Anthropic has been steadily raising capital because developing the foundational systems for productive artificial intelligence requires deep pockets, both to hire staff and secure computing power.
But Amazon’s investment in Anthropic isn’t just a simple equity stake. Like Microsoft’s investment in OpenAI, it includes gaining access to artificial intelligence systems and commitments to provide computing power. However, it does not respond to high-value acquisitions that could trigger an antitrust review. The Federal Trade Commission has launched an investigation into whether these kinds of big AI deals hinder competition.
In a key part of the partnership, Anthropic agreed to build its AI using specialized computer chips designed by Amazon. Amazon has said it hopes Anthropic will help its efforts to meet the cutting-edge demands of artificial intelligence as well as collaborate on specialized chip designs.

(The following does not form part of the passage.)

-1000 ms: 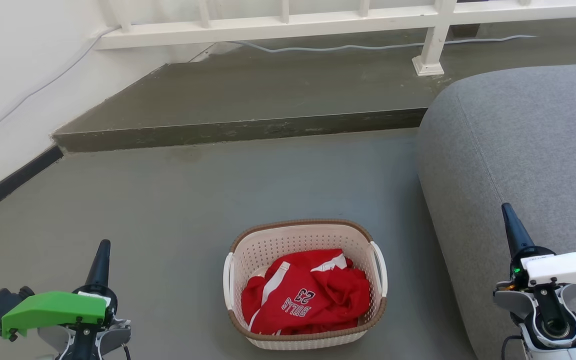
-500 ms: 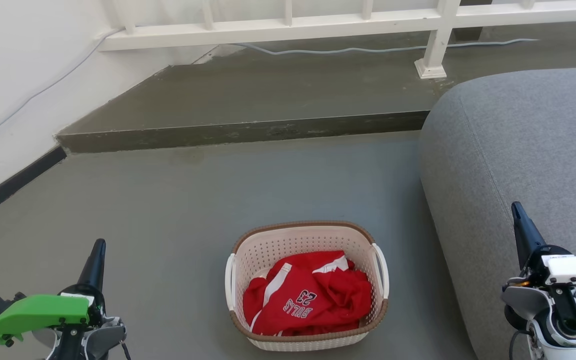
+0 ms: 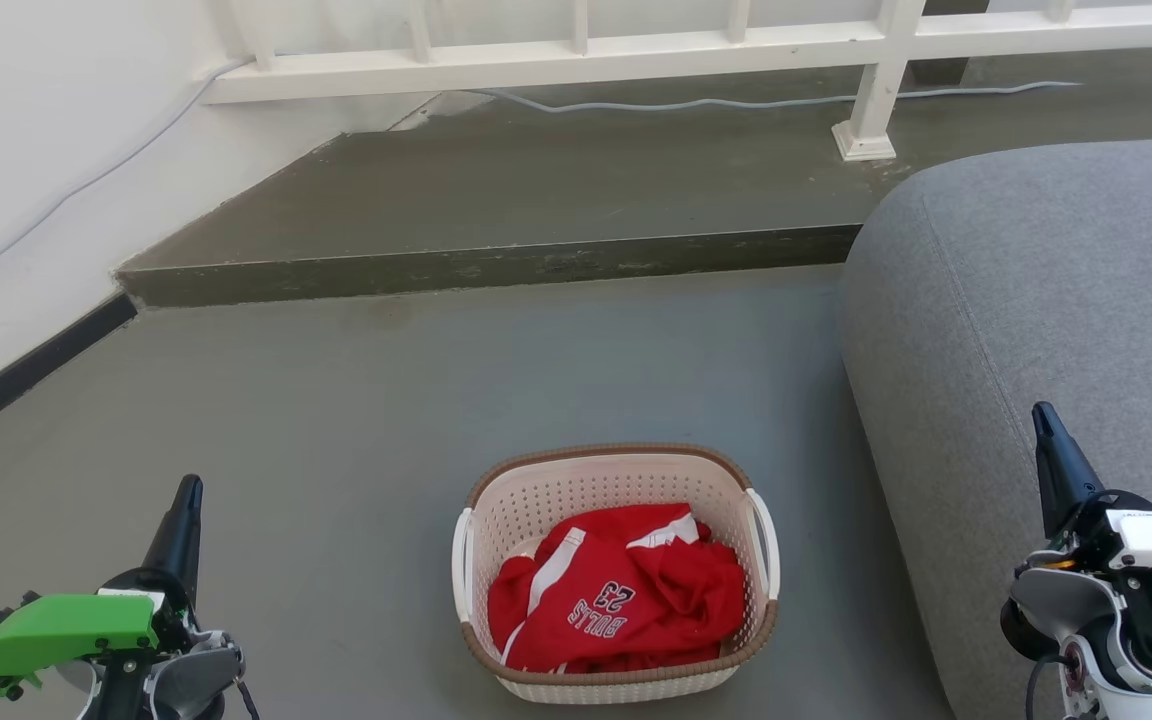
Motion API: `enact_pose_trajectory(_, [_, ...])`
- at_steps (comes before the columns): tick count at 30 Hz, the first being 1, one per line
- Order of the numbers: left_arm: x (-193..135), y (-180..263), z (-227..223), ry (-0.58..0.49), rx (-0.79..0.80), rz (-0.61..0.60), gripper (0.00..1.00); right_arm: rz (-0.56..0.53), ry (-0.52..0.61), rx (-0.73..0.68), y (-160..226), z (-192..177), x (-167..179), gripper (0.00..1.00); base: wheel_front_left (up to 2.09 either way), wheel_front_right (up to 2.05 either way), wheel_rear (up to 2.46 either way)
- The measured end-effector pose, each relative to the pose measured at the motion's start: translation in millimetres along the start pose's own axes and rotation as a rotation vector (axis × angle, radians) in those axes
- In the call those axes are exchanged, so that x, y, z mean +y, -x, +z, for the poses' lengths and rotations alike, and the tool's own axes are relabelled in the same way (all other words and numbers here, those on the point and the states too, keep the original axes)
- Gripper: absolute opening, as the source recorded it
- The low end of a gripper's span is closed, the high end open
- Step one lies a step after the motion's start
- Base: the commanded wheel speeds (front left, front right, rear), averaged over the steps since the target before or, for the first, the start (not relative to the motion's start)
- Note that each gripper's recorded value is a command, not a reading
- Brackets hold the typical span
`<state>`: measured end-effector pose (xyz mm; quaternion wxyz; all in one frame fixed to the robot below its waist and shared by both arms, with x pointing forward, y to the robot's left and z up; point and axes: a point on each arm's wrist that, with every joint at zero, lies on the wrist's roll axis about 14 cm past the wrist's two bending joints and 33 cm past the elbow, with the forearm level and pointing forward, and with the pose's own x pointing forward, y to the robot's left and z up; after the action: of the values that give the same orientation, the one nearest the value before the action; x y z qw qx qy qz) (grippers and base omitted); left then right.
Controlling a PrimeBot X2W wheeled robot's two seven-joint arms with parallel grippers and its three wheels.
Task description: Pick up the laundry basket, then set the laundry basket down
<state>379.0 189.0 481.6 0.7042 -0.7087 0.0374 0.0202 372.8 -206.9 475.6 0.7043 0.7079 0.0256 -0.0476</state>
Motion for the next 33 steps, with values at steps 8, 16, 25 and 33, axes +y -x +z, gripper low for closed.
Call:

Amazon also has an early opportunity to make Anthropic’s AI models available to customers of its cloud computing service, and this month announced that it will provide access to Anthropic’s most powerful models, known as Claude 3.
FTX’s bankruptcy estate has agreed to sell about two-thirds of its shares in the startup for $884 million. Most of the stake went to ATIC Third International Investment Co., a company linked to a sovereign wealth fund in the United Arab Emirates.
Other buyers included the quantitative trading firm Jane Street and the Ford Foundation, a philanthropic group. Darren Walker, the foundation’s president, said in an interview that he saw Anthropic as a major competitor to OpenAI.
“The fact that Anthropic has emerged and will be a strong competitor is good for the markets and it’s good for the public and the public interest,” Mr Walker said.
David Yaffe-Bellany contributed to the report.